▶ _Exercise description_: Using only the entries below, output the lines starting at the one containing "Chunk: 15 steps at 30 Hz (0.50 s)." and ending at the one containing "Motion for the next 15", exactly and inclusive of both, omitting the pictures.

[Items listed in a dataset]
»»
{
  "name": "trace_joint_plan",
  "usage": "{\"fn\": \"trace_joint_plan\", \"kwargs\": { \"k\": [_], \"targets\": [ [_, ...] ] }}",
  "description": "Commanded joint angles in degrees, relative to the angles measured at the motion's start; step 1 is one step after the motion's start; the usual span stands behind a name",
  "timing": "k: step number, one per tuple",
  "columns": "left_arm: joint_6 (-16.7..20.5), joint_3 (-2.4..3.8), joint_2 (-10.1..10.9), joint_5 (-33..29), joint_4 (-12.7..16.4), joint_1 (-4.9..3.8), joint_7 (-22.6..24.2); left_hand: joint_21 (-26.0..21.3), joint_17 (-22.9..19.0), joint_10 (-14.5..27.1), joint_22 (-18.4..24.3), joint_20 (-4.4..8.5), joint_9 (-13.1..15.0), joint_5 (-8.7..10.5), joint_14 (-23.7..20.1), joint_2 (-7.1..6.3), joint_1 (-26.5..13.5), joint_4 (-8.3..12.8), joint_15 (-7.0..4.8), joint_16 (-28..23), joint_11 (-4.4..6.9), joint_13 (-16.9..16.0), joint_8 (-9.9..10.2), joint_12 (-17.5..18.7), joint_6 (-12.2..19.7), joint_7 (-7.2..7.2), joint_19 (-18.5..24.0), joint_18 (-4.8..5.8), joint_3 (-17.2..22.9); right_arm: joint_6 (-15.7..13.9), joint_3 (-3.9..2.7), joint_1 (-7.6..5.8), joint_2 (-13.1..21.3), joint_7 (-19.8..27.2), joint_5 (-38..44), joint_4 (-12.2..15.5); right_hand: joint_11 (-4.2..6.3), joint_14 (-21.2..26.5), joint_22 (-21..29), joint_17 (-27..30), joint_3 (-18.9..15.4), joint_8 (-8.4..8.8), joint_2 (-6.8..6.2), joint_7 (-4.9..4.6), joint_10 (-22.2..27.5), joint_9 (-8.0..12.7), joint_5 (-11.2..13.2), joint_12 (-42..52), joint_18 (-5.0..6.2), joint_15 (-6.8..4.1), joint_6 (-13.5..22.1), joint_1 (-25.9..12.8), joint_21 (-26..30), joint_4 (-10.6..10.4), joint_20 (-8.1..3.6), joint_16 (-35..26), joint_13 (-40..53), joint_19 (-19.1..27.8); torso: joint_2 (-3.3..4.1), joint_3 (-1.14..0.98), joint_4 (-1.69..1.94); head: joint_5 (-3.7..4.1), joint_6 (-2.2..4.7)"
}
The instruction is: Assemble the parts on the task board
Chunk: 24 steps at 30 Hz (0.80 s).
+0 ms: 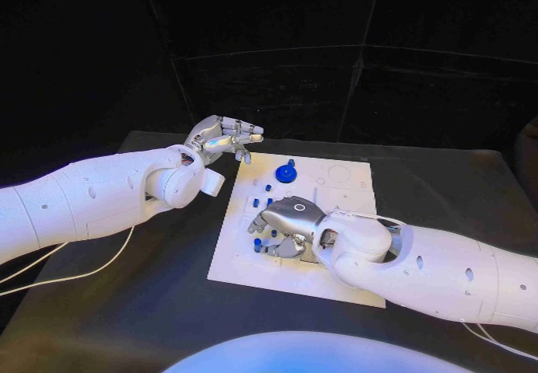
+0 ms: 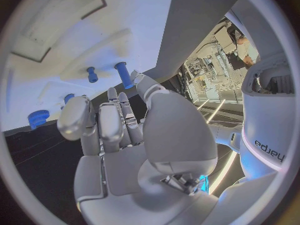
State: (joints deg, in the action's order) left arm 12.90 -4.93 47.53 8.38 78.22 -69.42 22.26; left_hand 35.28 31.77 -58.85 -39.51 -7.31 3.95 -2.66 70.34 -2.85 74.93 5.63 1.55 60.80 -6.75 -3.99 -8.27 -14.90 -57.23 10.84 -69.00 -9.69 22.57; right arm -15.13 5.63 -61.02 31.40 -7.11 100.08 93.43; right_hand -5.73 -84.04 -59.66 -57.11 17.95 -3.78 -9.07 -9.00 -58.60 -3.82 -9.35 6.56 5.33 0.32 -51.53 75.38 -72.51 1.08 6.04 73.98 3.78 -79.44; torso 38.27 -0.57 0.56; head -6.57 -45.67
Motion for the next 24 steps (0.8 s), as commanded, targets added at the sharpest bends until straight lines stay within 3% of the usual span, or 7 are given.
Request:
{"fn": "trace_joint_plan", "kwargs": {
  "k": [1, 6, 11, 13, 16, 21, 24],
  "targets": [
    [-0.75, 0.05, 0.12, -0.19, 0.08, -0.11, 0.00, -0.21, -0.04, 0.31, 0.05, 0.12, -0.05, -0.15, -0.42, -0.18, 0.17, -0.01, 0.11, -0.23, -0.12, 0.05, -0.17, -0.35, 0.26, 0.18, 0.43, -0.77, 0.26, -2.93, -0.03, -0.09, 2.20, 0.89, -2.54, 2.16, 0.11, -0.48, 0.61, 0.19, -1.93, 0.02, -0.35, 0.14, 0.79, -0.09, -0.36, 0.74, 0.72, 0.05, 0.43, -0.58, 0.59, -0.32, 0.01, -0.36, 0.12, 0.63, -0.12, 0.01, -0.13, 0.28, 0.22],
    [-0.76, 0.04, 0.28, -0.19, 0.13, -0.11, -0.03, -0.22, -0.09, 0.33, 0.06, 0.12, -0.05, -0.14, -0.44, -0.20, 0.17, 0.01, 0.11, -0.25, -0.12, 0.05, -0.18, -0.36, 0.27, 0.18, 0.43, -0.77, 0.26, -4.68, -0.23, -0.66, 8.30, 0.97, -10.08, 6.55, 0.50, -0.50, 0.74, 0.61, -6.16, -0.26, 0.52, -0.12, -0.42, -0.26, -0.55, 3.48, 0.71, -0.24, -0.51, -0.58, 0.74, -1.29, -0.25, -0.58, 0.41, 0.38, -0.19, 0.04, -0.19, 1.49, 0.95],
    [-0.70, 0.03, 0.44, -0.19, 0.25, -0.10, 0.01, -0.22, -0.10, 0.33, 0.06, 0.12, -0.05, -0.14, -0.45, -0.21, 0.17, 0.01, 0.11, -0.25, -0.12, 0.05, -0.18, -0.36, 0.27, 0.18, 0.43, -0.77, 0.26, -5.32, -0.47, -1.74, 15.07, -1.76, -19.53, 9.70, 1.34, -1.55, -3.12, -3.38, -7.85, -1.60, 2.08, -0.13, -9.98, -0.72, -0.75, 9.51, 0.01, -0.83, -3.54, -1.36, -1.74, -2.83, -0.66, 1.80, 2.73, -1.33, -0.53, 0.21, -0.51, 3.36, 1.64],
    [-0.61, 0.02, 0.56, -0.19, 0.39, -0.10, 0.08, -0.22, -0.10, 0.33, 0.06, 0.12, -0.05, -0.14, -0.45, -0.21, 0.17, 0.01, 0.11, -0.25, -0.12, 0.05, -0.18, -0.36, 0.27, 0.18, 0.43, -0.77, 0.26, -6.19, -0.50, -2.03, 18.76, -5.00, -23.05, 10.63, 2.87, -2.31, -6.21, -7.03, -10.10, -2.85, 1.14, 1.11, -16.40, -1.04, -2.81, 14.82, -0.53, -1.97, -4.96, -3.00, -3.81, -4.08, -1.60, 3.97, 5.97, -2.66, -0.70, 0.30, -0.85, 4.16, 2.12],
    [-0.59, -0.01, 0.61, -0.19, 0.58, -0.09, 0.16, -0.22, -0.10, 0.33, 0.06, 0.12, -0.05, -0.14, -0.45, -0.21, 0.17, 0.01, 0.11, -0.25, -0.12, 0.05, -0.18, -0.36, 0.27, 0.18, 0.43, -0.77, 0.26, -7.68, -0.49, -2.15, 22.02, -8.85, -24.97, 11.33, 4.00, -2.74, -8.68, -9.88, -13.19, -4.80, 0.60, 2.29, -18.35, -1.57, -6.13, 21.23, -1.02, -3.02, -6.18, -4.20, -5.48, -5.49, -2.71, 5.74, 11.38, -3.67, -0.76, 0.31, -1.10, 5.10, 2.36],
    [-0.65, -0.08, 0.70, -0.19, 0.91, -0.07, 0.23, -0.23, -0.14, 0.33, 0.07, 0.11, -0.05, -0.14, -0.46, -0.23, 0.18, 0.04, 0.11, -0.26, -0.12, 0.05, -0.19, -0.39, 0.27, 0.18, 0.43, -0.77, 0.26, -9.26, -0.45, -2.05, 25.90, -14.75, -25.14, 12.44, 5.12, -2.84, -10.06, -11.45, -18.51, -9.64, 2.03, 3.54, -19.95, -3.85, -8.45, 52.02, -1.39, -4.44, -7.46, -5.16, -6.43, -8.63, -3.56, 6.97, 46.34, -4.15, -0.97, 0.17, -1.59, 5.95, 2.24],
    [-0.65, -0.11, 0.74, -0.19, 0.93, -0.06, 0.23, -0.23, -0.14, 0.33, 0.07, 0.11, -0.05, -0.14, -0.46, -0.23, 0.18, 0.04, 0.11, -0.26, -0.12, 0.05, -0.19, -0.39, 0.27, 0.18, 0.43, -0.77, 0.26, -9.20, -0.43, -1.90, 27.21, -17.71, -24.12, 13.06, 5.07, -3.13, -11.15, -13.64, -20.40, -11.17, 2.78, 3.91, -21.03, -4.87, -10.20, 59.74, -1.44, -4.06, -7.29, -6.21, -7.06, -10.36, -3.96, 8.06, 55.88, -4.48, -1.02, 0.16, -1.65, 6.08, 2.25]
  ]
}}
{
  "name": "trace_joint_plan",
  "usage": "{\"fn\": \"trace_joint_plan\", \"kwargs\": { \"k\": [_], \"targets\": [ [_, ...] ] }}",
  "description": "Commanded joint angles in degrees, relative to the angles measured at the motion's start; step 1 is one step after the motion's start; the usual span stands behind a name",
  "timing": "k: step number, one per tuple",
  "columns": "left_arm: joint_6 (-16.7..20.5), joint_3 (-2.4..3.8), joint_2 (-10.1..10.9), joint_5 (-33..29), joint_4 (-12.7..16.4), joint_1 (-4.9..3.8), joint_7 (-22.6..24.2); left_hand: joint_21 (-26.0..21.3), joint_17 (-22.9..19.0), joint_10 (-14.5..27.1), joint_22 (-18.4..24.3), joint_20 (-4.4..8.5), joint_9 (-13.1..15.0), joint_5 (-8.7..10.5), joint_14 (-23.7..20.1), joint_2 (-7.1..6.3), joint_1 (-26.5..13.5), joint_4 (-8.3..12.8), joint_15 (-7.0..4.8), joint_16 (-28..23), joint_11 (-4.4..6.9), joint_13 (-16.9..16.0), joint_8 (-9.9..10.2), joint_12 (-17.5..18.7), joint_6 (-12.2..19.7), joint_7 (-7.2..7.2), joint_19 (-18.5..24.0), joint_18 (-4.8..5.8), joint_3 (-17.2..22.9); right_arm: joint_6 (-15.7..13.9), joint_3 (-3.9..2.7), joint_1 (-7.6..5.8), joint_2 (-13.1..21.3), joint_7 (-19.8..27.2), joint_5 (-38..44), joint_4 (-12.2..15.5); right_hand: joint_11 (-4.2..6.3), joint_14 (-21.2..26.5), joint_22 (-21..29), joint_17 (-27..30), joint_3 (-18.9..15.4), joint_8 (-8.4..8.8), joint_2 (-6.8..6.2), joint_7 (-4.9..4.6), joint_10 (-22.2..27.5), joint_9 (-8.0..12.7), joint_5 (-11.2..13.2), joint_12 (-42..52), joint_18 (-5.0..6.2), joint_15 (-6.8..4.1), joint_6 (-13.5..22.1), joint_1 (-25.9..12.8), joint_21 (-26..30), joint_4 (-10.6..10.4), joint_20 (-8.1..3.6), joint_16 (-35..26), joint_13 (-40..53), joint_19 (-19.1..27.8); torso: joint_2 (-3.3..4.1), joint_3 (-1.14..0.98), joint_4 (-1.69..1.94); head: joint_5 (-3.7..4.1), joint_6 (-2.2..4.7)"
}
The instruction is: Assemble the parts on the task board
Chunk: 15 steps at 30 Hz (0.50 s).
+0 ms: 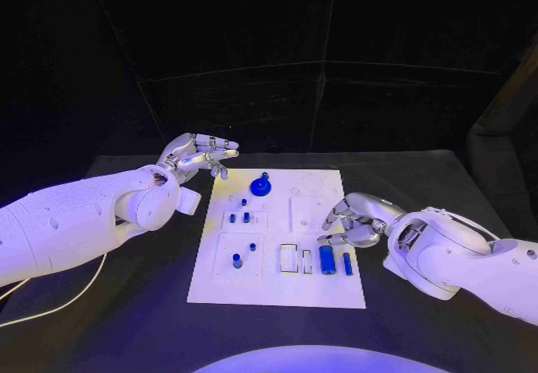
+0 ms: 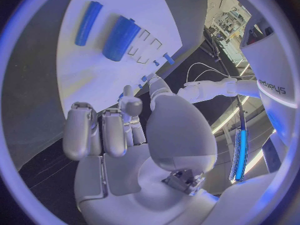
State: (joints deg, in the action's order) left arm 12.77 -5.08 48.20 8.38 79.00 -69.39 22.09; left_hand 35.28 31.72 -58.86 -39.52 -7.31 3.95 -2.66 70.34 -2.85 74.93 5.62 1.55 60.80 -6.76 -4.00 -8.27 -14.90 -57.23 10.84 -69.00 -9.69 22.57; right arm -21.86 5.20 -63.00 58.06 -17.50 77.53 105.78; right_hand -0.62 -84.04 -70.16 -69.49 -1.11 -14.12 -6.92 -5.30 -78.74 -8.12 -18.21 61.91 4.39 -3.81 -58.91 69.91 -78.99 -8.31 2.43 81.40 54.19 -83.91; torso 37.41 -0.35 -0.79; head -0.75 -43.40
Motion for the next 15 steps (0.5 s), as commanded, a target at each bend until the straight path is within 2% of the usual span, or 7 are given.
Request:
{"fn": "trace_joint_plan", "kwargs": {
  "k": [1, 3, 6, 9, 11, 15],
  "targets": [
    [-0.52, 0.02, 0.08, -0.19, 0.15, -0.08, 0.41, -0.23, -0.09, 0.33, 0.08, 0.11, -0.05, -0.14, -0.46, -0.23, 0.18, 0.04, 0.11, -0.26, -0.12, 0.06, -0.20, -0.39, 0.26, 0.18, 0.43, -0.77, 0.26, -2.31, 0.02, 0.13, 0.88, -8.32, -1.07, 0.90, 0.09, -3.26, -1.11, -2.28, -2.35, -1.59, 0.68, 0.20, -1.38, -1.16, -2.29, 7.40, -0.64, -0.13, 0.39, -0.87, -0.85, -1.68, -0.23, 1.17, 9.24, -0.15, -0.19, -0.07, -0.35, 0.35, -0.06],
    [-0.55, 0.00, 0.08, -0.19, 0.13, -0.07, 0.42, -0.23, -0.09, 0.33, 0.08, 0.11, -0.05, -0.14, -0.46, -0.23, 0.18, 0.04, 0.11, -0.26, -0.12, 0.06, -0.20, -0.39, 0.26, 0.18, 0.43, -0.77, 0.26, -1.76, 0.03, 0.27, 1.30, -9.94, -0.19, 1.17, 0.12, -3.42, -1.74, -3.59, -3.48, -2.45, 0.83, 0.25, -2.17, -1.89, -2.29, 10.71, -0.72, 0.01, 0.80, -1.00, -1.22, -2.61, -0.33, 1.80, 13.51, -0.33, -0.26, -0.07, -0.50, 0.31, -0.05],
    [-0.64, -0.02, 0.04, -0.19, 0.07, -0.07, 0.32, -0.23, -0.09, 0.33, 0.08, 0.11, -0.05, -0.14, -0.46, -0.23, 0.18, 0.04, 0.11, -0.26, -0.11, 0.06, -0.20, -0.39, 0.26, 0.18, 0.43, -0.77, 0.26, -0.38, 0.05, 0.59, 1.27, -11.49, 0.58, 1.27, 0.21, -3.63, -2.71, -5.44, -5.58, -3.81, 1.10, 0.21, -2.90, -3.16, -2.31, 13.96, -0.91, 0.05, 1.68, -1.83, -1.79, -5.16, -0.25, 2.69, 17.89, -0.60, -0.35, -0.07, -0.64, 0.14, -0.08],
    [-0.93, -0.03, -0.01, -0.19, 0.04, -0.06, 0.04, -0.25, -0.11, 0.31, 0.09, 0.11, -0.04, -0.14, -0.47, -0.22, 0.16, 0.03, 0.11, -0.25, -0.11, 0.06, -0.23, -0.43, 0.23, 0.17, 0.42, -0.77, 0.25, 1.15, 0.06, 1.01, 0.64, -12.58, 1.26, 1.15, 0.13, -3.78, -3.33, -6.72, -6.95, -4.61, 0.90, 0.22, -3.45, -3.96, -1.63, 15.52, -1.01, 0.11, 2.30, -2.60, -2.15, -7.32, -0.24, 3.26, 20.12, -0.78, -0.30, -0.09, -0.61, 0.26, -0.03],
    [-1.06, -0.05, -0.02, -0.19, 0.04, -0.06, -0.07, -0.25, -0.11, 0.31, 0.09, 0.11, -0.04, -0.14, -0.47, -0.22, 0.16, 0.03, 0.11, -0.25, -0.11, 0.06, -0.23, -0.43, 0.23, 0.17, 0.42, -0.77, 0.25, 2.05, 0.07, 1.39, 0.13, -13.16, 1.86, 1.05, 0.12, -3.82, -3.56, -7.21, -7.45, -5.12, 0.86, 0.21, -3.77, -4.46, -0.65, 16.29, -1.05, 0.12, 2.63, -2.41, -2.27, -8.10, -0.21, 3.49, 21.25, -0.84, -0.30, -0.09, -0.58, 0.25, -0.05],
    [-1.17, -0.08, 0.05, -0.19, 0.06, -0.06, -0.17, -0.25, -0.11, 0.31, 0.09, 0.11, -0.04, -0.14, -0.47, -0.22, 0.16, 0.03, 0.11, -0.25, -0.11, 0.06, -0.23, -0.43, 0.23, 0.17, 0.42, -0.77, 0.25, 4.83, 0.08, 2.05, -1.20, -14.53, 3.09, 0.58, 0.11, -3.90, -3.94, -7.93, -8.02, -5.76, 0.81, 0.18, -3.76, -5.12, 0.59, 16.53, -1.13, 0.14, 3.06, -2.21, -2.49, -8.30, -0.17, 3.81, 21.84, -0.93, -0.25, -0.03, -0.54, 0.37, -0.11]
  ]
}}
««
▶ _Reply to the exercise_:
Chunk: 15 steps at 30 Hz (0.50 s).
+0 ms: 
+0 ms: 
State: (joints deg, in the action's order) left arm 12.77 -5.08 48.20 8.38 79.00 -69.39 22.09; left_hand 35.28 31.72 -58.86 -39.52 -7.31 3.95 -2.66 70.34 -2.85 74.93 5.62 1.55 60.80 -6.76 -4.00 -8.27 -14.90 -57.23 10.84 -69.00 -9.69 22.57; right arm -21.86 5.20 -63.00 58.06 -17.50 77.53 105.78; right_hand -0.62 -84.04 -70.16 -69.49 -1.11 -14.12 -6.92 -5.30 -78.74 -8.12 -18.21 61.91 4.39 -3.81 -58.91 69.91 -78.99 -8.31 2.43 81.40 54.19 -83.91; torso 37.41 -0.35 -0.79; head -0.75 -43.40
Motion for the next 15 steps (0.5 s), as commanded, a target at each bend until the straight path is within 2% of the usual span, or 7 are given.

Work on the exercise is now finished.